The Magic tried pairing Howard with another big really only two more times. They acquired Darko Milicic in 2006 and brought him off the bench to spell Howard and to play with Howard. Howard has also been paired with Tony Battie as a power forward opposite him.

Notably too, Howard had his failed partnership with Pau Gasol last year.

Let us not think about Howard shifting to a power forward position — we are in a positionless NBA now, right? — but rather think of him being paired with another post player.

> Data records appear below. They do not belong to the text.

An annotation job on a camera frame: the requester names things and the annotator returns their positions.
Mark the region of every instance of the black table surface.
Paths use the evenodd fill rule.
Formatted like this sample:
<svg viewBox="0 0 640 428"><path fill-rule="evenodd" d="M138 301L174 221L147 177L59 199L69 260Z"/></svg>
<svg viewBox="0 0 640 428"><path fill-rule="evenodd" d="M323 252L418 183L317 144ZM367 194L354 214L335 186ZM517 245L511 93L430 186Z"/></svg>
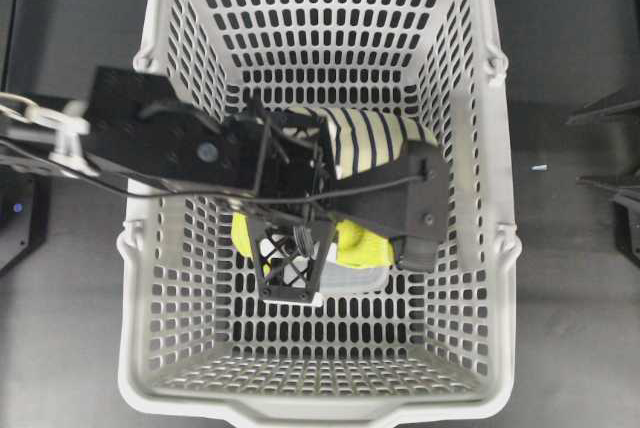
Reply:
<svg viewBox="0 0 640 428"><path fill-rule="evenodd" d="M606 196L576 186L575 178L636 168L640 137L630 126L564 126L571 111L637 82L635 3L496 0L511 62L507 94L524 244L516 382L495 417L437 426L638 426L640 270L615 250ZM16 0L8 88L85 97L97 65L131 66L145 4ZM540 164L548 170L531 170ZM1 427L228 426L141 414L120 397L122 260L115 238L123 217L121 199L54 181L48 241L0 277Z"/></svg>

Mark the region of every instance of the yellow and white striped cloth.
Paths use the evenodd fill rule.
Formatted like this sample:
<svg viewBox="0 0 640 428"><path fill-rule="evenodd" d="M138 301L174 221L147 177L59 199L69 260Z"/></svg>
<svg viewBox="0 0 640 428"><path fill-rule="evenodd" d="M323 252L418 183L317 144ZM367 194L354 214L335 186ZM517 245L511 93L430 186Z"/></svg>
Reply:
<svg viewBox="0 0 640 428"><path fill-rule="evenodd" d="M338 179L395 160L406 140L438 144L414 118L352 108L304 108L291 111L327 118Z"/></svg>

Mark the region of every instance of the yellow object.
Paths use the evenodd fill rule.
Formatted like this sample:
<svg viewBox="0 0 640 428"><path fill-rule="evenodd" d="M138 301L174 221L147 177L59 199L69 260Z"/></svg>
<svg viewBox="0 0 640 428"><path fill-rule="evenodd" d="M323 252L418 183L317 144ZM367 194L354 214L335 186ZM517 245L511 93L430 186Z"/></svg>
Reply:
<svg viewBox="0 0 640 428"><path fill-rule="evenodd" d="M336 230L338 232L337 264L354 269L393 264L393 248L386 238L349 220L338 223ZM241 213L233 214L231 241L238 253L245 258L251 258L247 217ZM269 266L265 265L263 271L265 276L268 275Z"/></svg>
<svg viewBox="0 0 640 428"><path fill-rule="evenodd" d="M251 243L249 242L249 227L247 217L242 213L234 213L231 221L231 241L238 253L245 258L251 258Z"/></svg>
<svg viewBox="0 0 640 428"><path fill-rule="evenodd" d="M393 248L386 238L354 223L338 223L336 262L348 268L373 268L393 264Z"/></svg>

Here is a table with the primary post-up partners Howard has had in his career (numbers courtesty of Basketball-Reference):

Pairing (Years) Mins. +/- Pts./100 Pos. +/- TReb.%
Tony Battie (2005) 1113:30 -5.9 +0.1
Kelvin Cato (2005) 1102:29 +2.9 +6.8
Tony Battie (2006) 1765:51 -0.4 +4.0
Darko Milicic (2006) 303:30 +5.2 +7.3
Tony Battie (2007) 1245:37 +1.1 +3.7
Darko Milicic (2007) 1163:08 +1.4 +6.4
Tony Battie (2009) 554:24 +9.5 +3.9
Brandon Bass (2010) 291:56 +8.8 +5.1
Brandon Bass (2011) 1246:51 +8.8 +4.0
Glen Davis (2012) 643:56 -0.6 +3.7
Pau Gasol (2013) 993:51 -1.5 +2.1

That is a big chart. You will notice that Howard stopped playing with traditional power forwards beginning in 2008. That is when Stan Van Gundy had the crazy idea to pair Howard with a shooter like Rashard Lewis or Ryan Anderson. Mike D'Antoni really continued that last year. Howard played most with Antawn Jamison and Earl Clark in addition to the time with Pau Gasol.

Stephen Dunn/Getty Images/ZimbioYou may also notice that his pairing with Gasol was one of the worst power forward pairings in Howard's career. Certainly since his rookie year.

Howard has had his most success with power forwards who can stretch the floor and hit a jumper out to 18 feet. Bass and Battie both had that skill. Milicic had that skill to some extent. Gasol did not quite have that range. Their partnership did not quite work out.

So can Howard and Asik work well together? The evidence suggests not.

Omer Asik took 517 of his 653 field goal attempts last season at the rim. He shot 27.4 percent on 117 field goal attempts from 3-10 feet. Asik was not very effective when he was not at the rim last year.

Howard is much the same way. More than 96 percent of his field goal attempts were within 10 feet last year, according to Basketball-Reference. This suggests that the two players would not make a successful pairing because they would both clog the paint. The pairing could hurt both of them — unless one of the two becomes an incredible passer.

When looking at Howard's successful power forward pairings, they were successful from mid-range. Tony Battie in 2009 took nearly as many shots at the rim as he did from 10-16 feet. Battie shot 51.2 percent from 10-16 feet. Brandon Bass in 2011 took most of his shots from mid-range with 235 attempts (on 47.7 percent shooting) coming from 16-23 feet. Darko Milicic in 2006 took 87 shots from 16-23 feet, most with the Magic.

An efficient shooter from that 10-23 feet range appears to be the best pairing for Howard if the Rockets intend to use a traditional power forward.

Omer Asik does not appear to be that guy.